Este objetivo estratégico de la administración Trump, en términos de equilibrio de poder, indica que procurará romper la asociación estratégica entre Rusia y China. Para ello, deberá hacer concesiones a Moscú en su espacio geopolítico, incluso si eso implica prescindir de Ucrania como Estado pivote para contener las ambiciones geopolíticas de Rusia en Europa.
En primera instancia, el gobierno de Trump pareciera reconocer que, en el actual escenario internacional, se están consolidando esferas de influencia de grandes potencias que deben ser aceptadas. En este sentido, ha señalado que es posible que, en algún momento, Ucrania pase a formar parte de Rusia.

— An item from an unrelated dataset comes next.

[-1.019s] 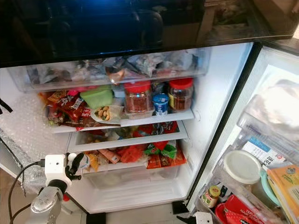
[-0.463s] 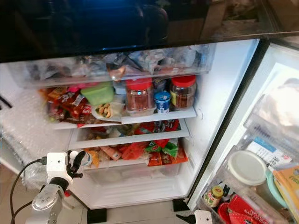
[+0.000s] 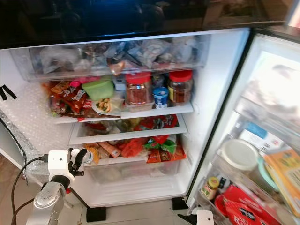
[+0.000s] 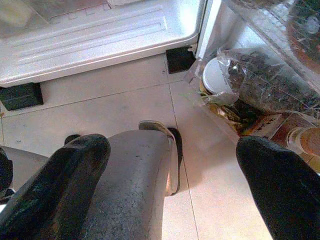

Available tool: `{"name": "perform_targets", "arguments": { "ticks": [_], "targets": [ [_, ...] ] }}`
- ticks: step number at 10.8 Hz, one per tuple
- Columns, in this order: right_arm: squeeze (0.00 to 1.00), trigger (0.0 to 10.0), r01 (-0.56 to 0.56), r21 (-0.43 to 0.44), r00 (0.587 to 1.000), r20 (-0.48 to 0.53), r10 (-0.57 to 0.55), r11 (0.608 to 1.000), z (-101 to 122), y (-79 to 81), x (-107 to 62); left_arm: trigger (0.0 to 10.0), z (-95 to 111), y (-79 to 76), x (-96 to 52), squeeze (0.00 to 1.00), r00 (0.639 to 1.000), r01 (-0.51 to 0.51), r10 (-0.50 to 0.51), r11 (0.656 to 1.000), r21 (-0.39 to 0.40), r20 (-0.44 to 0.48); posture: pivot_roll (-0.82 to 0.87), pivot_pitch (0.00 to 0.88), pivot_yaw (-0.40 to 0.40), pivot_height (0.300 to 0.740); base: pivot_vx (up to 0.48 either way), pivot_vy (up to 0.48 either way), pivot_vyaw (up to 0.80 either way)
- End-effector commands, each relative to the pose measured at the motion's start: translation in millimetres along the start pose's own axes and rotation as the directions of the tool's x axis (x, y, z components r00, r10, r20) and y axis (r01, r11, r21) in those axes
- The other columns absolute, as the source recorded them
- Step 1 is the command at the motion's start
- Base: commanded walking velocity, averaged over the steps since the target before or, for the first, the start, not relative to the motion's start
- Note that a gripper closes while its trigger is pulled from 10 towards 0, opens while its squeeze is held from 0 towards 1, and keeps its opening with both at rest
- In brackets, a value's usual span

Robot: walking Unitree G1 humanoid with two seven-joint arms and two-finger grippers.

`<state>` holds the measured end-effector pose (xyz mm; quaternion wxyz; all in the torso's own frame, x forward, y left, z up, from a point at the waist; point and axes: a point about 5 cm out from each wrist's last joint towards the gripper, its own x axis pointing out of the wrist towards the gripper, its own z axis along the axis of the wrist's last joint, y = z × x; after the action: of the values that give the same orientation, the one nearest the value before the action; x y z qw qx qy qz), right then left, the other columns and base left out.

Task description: Restocking fridge

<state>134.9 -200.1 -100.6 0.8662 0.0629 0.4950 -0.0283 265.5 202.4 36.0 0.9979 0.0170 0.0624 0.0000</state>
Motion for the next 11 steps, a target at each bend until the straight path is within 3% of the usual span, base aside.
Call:
{"name": "perform_targets", "arguments": {
  "ticks": [1,6,11],
  "targets": [
    [0.0,10.0,-0.003,0.005,1.0,-0.018,0.003,1.0,-5.4,1.2,-0.7,10.0,11.3,0.2,5.1,0.0,0.999,-0.001,0.0,1.0,0.011,0.044,-0.12,0.0,0.063,0.681,0.0,0.0,0.0],
    [0.0,10.0,-0.013,0.004,1.0,-0.015,0.013,1.0,-5.5,2.0,-0.7,10.0,18.1,-2.0,8.2,0.0,0.998,0.0,-0.001,1.0,0.017,0.07,-0.12,0.0,0.066,0.616,0.0,0.0,0.0],
    [0.0,10.0,-0.012,0.017,1.0,-0.009,0.013,1.0,-5.2,2.3,-0.7,10.0,29.8,-6.4,13.1,0.0,0.994,0.012,-0.016,0.999,0.037,0.106,-0.12,0.0,0.062,0.616,0.0,0.0,0.0]
  ]
}}
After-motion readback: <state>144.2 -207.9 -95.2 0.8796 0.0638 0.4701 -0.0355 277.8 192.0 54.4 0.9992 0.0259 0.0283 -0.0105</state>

Para la nueva élite gobernante de Estados Unidos —la tecnoplutocracia que gira en torno al presidente Trump—, el principal obstáculo para «hacer grande de nuevo a Norteamérica» es China. Por tanto, todo su poder debe enfocarse en evitar que el país asiático se convierta en la superpotencia que desplace a Estados Unidos como líder político, económico y tecnológico global. Ganarse la confianza y el apoyo de Rusia es una prioridad para la administración Trump, aunque ello implique hacer concesiones geopolíticas en Europa, particularmente en la guerra de Ucrania, permitiendo que Moscú conserve sus ganancias territoriales (20% del territorio) y que Kiev no ingrese a la OTAN.

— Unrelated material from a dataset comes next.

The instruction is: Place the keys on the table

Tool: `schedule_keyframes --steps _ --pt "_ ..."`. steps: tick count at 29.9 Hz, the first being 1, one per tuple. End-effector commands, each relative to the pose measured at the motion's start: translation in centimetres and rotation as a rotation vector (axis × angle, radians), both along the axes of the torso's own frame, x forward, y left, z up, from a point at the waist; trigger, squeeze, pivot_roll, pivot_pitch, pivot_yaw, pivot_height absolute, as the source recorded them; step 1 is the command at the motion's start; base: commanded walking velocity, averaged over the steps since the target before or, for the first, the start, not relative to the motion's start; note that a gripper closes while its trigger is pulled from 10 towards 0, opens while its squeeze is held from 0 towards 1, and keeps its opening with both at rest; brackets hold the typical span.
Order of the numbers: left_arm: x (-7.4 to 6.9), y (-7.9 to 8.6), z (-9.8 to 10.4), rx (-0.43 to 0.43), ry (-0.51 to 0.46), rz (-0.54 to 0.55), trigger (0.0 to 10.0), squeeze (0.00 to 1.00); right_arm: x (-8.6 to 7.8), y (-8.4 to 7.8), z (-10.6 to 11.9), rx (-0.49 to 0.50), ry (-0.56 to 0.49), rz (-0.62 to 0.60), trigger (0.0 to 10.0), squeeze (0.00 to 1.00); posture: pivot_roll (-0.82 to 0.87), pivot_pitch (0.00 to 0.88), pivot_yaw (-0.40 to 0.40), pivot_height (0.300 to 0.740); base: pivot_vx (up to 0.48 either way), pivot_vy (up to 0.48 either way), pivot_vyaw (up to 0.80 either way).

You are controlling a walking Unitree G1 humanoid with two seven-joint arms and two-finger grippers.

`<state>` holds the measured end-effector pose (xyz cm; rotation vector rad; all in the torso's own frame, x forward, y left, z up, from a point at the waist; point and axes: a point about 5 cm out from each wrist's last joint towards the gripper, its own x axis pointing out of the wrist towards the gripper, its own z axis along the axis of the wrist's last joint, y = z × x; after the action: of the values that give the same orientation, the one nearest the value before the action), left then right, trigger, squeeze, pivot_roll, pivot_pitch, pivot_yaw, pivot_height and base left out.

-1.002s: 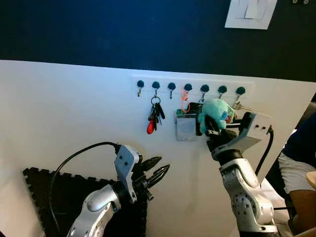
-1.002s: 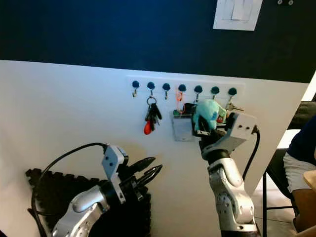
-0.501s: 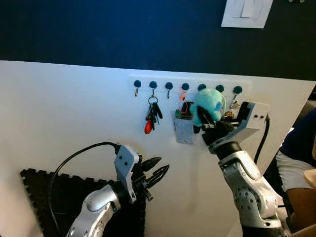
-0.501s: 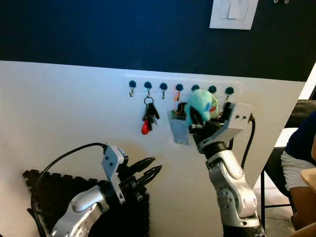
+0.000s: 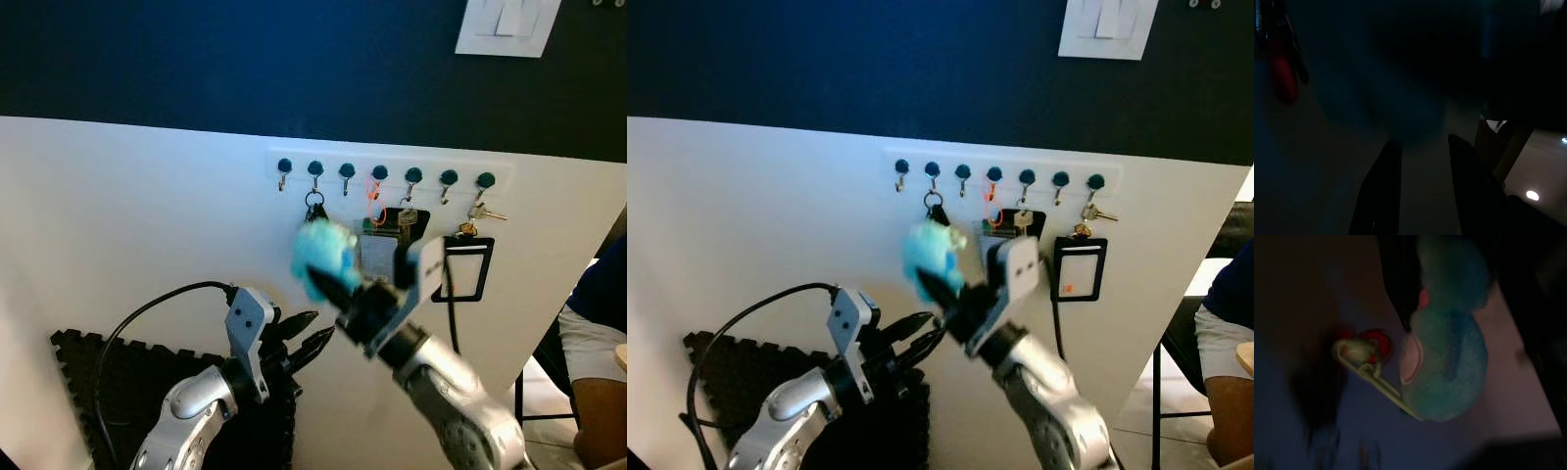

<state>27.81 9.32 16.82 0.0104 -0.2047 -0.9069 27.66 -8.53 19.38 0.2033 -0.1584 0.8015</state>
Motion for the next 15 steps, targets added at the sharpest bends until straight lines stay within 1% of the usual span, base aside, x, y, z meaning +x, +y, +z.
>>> schedule_keyframes --steps 1,2,3,4,5,6,7,8,9,10,11,12,13,14,15 --pt "0.0 0.4 -0.7 0.032 0.019 0.021 10.0 0.00 0.0 -0.1 -2.1 -0.075 0.074 -0.001 10.0 0.00 0.06 0.046 -0.004 0.740 0.000 0.000 0.00" --pt "0.2 1.0 -1.9 0.053 0.073 0.065 10.0 0.00 -0.4 -0.7 -5.4 -0.143 0.193 -0.009 10.0 0.00 0.06 0.045 -0.004 0.740 0.000 0.000 0.00" --pt "0.2 1.0 -1.9 0.053 0.073 0.065 10.0 0.00 -0.4 -0.7 -5.4 -0.143 0.193 -0.009 10.0 0.00 0.06 0.045 -0.004 0.740 0.000 0.000 0.00" --pt "0.7 2.0 -3.8 0.146 0.144 0.147 10.0 0.00 -0.6 -1.6 -8.2 -0.208 0.294 -0.060 10.0 0.00 0.06 0.044 -0.005 0.740 0.000 0.000 0.00" --pt "0.7 2.0 -3.8 0.146 0.144 0.147 10.0 0.00 -0.6 -1.6 -8.2 -0.208 0.294 -0.060 10.0 0.00 0.06 0.044 -0.005 0.740 0.000 0.000 0.00" --pt "0.9 3.0 -5.5 0.240 0.202 0.210 10.0 0.00 -0.9 -2.4 -10.4 -0.263 0.378 -0.105 10.0 0.00 0.06 0.043 -0.005 0.740 0.000 0.000 0.00" --pt "0.7 4.2 -7.9 0.369 0.275 0.275 10.0 0.00 -1.3 -3.5 -12.8 -0.325 0.456 -0.172 10.0 0.00 0.06 0.042 -0.005 0.740 0.000 0.000 0.00" --pt "0.7 4.2 -7.9 0.369 0.275 0.275 10.0 0.00 -1.3 -3.5 -12.8 -0.325 0.456 -0.172 10.0 0.00 0.06 0.042 -0.005 0.740 0.000 0.000 0.00" --pt "0.2 5.6 -10.4 0.477 0.368 0.339 10.0 0.00 -1.7 -4.7 -14.9 -0.373 0.519 -0.256 10.0 0.00 0.06 0.042 -0.003 0.740 0.000 0.000 0.00" --pt "0.2 5.6 -10.4 0.477 0.368 0.339 10.0 0.00 -1.7 -4.7 -14.9 -0.373 0.519 -0.256 10.0 0.00 0.06 0.042 -0.003 0.740 0.000 0.000 0.00" --pt "-0.4 6.6 -12.1 0.545 0.425 0.375 10.0 0.00 -2.0 -5.6 -16.2 -0.383 0.557 -0.321 10.0 0.00 0.06 0.042 0.000 0.740 0.000 0.000 0.00" --pt "-1.2 7.4 -13.8 0.594 0.485 0.414 10.0 0.00 -2.2 -6.4 -17.4 -0.360 0.610 -0.397 10.0 0.00 0.06 0.042 0.000 0.740 0.000 0.000 0.00" --pt "-1.2 7.4 -13.8 0.594 0.485 0.414 10.0 0.00 -2.2 -6.4 -17.4 -0.360 0.610 -0.397 10.0 0.00 0.06 0.042 0.000 0.740 0.000 0.000 0.00" --pt "-1.8 7.8 -15.0 0.614 0.531 0.443 10.0 0.00 -2.4 -7.1 -18.3 -0.333 0.639 -0.456 10.0 0.00 0.06 0.042 0.000 0.740 0.000 0.000 0.00" --pt "-2.5 8.1 -16.3 0.619 0.574 0.489 10.0 0.00 -2.7 -7.7 -19.4 -0.306 0.690 -0.518 10.0 0.00 0.05 0.039 0.001 0.740 0.000 0.000 0.00"
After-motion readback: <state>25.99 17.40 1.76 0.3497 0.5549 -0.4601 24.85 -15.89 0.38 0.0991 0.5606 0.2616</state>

Para una parte importante de la comunidad internacional, el cambio de la política de Estados Unidos hacia Rusia representa un dilema estratégico, al pasar de una relación de confrontación a una de asociación basada en acuerdos y reparto de esferas de influencia.
Lord Palmerston afirmó que los Estados «no tienen aliados eternos ni enemigos perpetuos«. Hoy, esta frase cobra relevancia ante el cambio de política de la Casa Blanca frente a Rusia.
(*) Politólogo / Magíster en Planificación del Desarrollo Global.